Nona Siska Noviyanti mengatakan operasi penggeledahan yang dilakukan oleh polisi Filipina dilakukan berdasarkan laporan pengaduan para WNI, yang disampaikan secara tertulis pada akhir April lalu.
“Polisi Filipina menerima laporan dari sejumlah pekerja WNI melalui KBRI Manila mengenai perlakuan perusahaan yang tidak normal, seperti menahan paspor mereka, jam kerja yang tidak normal, pemotongan gaji kalau mereka tidak mencapai target,” kata Siska.
Para pekerja juga melaporkan ada gaji yang belum dibayarkan, lanjut Siska, dan bagi mereka yang mengajukan pengunduran diri ada denda yang sangat besar.
Dari laporan para pekerja itu, “polisi Filipina menilai aktivitas tersebut ilegal karena melakukan online scamming”.
Pengakuan korban
Seorang WNI yang pernah bekerja di perusahaan tersebut, mengungkap apa yang terjadi pada dirinya dan para pekerja lainnya di hadapan senator Filipina.
Kesaksian WNI bernama Ridwan (bukan nama sebenarnya) juga disaksikan oleh KBRI Manila dan difasilitasi oleh Kedubes Filipina di Jakarta, secara daring, pada 19 April 2023 lalu, kata Siska.
Dia melamar sebagai staf pemasaran digital di Filipina.
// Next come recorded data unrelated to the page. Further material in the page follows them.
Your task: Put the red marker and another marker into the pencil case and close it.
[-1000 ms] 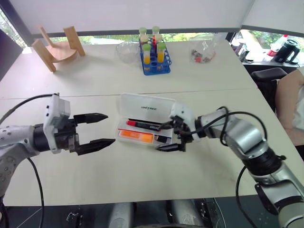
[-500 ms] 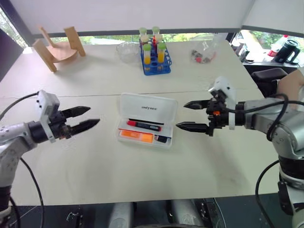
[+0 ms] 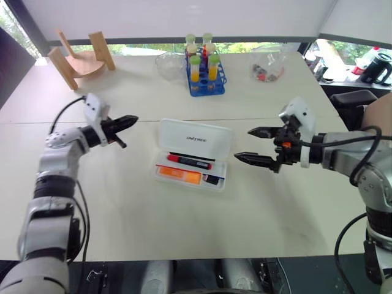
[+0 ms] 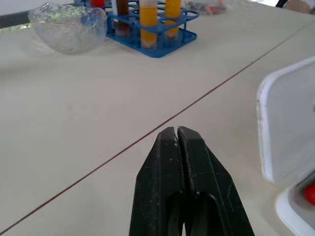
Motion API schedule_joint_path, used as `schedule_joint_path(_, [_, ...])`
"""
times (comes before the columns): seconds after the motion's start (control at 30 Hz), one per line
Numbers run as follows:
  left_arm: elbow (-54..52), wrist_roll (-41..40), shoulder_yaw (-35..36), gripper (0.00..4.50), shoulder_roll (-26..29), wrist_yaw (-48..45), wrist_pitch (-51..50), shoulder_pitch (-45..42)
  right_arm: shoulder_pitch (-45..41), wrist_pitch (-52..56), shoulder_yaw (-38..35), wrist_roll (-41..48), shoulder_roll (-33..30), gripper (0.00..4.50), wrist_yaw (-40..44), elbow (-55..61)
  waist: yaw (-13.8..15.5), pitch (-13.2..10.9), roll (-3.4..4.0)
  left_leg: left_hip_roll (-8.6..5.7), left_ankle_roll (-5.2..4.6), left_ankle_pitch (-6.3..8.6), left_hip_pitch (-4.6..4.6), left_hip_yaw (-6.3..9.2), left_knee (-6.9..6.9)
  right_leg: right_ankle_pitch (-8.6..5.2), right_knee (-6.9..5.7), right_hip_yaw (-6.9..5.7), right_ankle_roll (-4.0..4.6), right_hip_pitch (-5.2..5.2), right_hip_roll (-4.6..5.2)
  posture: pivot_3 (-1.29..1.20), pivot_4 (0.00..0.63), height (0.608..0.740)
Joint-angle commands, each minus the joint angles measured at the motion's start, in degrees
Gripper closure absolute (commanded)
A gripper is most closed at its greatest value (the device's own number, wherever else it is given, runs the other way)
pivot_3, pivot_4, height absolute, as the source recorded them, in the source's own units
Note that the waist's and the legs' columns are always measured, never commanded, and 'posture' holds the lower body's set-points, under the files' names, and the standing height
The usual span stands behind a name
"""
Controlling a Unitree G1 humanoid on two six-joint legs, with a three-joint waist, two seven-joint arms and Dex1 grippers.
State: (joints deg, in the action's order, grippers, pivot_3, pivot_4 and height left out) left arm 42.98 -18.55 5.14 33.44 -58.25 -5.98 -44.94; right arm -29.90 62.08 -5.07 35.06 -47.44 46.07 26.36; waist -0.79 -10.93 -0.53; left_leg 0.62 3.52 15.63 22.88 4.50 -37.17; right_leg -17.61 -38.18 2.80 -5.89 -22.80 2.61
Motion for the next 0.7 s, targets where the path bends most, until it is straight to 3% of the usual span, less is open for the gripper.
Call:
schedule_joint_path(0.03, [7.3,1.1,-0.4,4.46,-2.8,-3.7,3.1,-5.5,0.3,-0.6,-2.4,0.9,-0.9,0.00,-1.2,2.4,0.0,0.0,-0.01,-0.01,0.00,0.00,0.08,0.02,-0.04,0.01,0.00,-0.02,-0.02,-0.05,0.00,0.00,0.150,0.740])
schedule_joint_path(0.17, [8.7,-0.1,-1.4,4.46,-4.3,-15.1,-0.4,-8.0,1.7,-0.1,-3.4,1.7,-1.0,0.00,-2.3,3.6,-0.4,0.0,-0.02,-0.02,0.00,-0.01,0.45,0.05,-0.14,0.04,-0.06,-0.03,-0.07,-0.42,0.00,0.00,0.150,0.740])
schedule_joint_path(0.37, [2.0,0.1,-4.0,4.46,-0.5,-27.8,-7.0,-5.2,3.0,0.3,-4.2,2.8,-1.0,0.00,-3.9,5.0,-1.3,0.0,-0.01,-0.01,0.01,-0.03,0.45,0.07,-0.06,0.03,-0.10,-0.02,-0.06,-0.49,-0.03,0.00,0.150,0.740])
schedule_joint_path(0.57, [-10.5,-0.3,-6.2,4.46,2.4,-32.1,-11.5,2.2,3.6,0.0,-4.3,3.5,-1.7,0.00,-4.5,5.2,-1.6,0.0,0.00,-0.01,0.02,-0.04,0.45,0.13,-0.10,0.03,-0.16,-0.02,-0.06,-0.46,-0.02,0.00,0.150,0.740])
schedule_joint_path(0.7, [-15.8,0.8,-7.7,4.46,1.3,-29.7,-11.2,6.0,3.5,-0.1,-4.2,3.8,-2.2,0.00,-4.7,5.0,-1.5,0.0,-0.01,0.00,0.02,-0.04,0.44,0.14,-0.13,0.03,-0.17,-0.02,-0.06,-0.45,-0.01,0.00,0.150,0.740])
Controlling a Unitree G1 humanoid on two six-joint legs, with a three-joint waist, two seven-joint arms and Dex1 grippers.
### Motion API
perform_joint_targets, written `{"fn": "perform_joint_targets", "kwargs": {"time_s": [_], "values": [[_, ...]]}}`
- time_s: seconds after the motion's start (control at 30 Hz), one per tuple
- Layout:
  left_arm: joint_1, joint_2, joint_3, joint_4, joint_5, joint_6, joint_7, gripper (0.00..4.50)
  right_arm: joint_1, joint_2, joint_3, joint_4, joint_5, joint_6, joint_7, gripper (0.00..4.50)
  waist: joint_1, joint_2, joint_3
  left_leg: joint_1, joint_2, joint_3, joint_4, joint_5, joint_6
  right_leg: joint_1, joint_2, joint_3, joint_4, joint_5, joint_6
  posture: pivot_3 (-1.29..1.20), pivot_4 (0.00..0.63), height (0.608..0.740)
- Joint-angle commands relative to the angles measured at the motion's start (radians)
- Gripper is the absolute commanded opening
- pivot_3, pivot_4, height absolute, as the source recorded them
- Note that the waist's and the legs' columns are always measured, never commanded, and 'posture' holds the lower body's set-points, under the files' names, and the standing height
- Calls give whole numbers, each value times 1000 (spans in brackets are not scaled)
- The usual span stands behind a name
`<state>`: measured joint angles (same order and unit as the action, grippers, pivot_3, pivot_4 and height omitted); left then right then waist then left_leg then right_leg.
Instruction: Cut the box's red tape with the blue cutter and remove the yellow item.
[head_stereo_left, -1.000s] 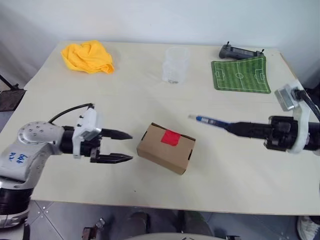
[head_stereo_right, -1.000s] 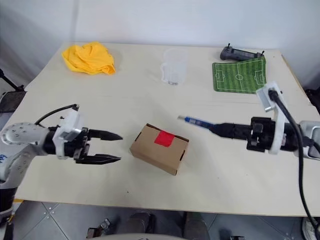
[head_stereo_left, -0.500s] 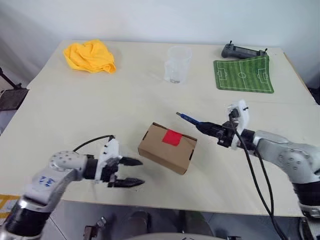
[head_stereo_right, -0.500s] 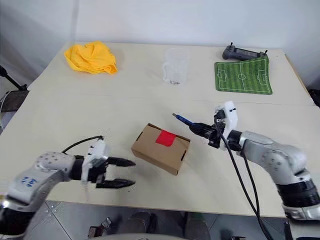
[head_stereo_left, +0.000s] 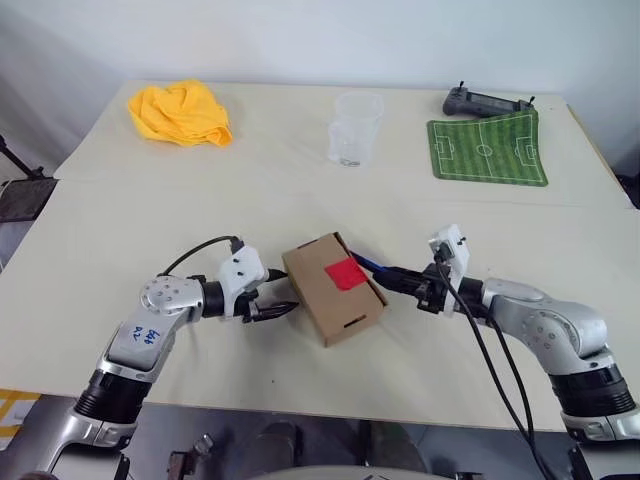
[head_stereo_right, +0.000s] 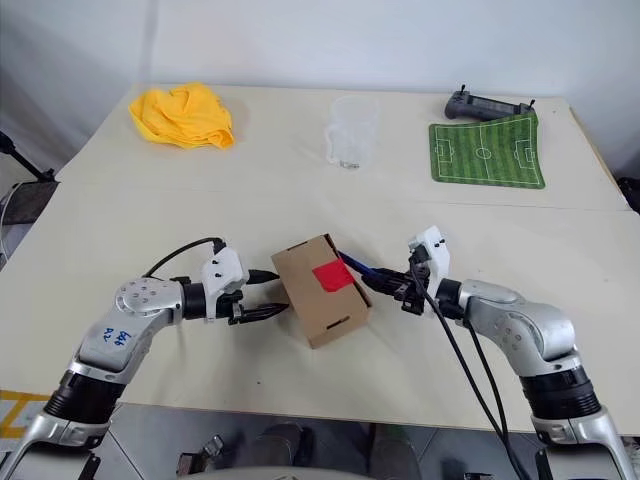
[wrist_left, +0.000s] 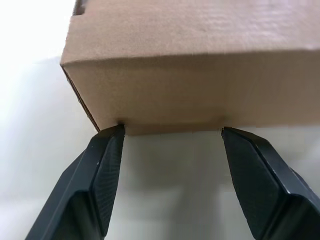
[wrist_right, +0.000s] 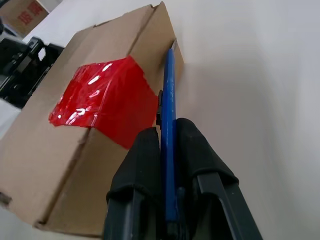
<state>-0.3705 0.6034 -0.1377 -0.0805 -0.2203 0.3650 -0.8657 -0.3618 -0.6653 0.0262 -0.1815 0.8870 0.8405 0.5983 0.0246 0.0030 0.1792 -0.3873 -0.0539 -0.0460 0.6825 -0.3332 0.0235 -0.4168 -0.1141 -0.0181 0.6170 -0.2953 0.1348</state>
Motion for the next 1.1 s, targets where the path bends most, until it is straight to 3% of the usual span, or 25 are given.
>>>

Setibanya di Filipina pada 7 Maret, Ridwan disambut oleh seorang penjaga yang membantu dirinya dan dua orang Indonesia lainnya melewati Biro Karantina dan loket imigrasi Filipina.
Setelah itu, seorang sopir membawa mereka ke Bayport West NAIA Garden Residences di Pasay City.
Ridwan belakangan mengetahui bahwa pekerjaannya adalah menipu sesama orang Indonesia untuk berinvestasi dalam mata uang kripto palsu.
“Kami diinstruksikan untuk mencuri identitas orang lain untuk menipu target. Target kami adalah sesama warga Indonesia. Kami menemukan mereka di Tinder, Facebook, dan Instagram,” kata Ridwan, seperti dikutip dari rilis resmi senat Filipina.
“Setelah target kami jatuh cinta, kami membuat mereka berinvestasi dalam mata uang kripto. Ketika kami tidak mendapatkan korban, kami akan dihukum.”
Setelah mengetahui ada pekerja yang dihukum dengan sengatan listrik dan hukuman lainnya, Ridwan membulatkan tekad untuk keluar dari pekerjaannya.
Namun, untuk bisa keluar dari pekerjaan itu, dia perlu membayar senilai Rp26,4 juta, yang diklaim sebagai biaya yang dikeluarkan perusahaan untuk membawanya ke Filipina.
Akhirnya Ridwan keluar dari perusahaan itu pada 13 Maret.
Siska mengatakan upaya yang dilakukan Ridwan sampai bisa pulang ke Indonesia “dilakukan tanpa bantuan KBRI” karena biasanya WNI yang tidak mampu membayar denda akan kabur ke KBRI atau meminta diselamatkan.
“Kami tidak tahu identitasnya dan tidak pernah menerima laporan terkait yang bersangkutan karena yang bersangkutan meninggalkan perusahaan dan kembali ke Indonesia atas upaya mandiri, membayar denda ke perusahaan dan paspor dikembalikan,” kata Siska.
Senator Filipina, Risa Hontiveros, mengatakan, para korban TPPO di negaranya berjumlah ratusan bahkan mungkin ribuan. Mereka berasal dari Vietnam, Kamboja, Myanmar, Indonesia, negara-negara di Afrika, dan negara-negara di Asia Selatan.